Can you get your holiday festive menu plans in place without the bird, the swine or the bovine? Of course, you can, and the Musgraves family of North St. Louis County showed The American just how they do it. Courtney LaRue Musgraves was diagnosed with rheumatoid arthritis at age 24. At age 33, he needed to do something different to find relief and he started cutting out animal products from his diet.
It took him about six months to do it, after which his wife and daughters joined in – after he cooked them one last juicy and delicious turkey for Thanksgiving. His commitment to veganism changed his family’s appetite for good.
“We saw that he was truly committed and he had cooked this turkey for us – if he could do it we, could too because we too wanted to live longer,” his wife Dionne Musgraves said. “We stopped looking at veganism as a diet or a fad and started looking at it as a life change. It was a journey that was going to allow all of us to be healthier and happier.”

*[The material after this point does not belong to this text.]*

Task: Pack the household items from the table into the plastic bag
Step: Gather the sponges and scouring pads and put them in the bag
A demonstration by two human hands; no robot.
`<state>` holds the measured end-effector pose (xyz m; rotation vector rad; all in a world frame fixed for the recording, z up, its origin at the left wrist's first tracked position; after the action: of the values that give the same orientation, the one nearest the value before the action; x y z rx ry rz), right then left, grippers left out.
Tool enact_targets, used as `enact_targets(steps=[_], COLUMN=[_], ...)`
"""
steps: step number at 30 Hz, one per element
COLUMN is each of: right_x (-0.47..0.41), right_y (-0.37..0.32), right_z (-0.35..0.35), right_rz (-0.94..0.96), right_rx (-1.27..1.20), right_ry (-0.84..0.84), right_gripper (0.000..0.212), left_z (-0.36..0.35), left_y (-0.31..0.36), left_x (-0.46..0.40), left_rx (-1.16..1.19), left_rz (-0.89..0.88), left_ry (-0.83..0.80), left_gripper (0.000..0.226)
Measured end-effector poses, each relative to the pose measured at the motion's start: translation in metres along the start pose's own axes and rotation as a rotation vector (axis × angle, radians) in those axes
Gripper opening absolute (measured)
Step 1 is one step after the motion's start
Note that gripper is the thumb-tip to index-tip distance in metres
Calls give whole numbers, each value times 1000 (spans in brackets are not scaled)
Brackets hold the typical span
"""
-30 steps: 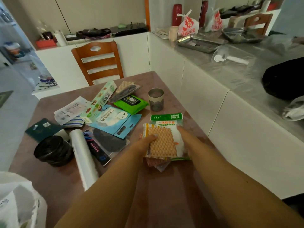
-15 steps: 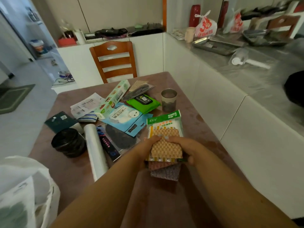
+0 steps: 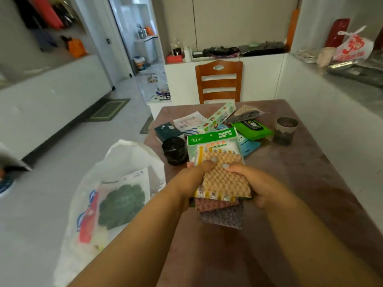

Vegan and vegetarian diets are healthier, if you are eating whole grains, legumes, vegetables, seeds and nuts – and if you are not loading down on animal-free sweets, cookies, French fries or processed foods and unhealthy fats.
Read nutrition labels. Food choices should be planned carefully to provide enough protein vitamins and minerals the body needs. That includes vitamins B-12 and D, calcium, iron, zinc and protein. The USDA says the amount of protein you need to eat depends on your age, gender and level of physical activity. For sedentary lifestyles, it is about 46 grams of protein per day for women and 56 grams a day for men.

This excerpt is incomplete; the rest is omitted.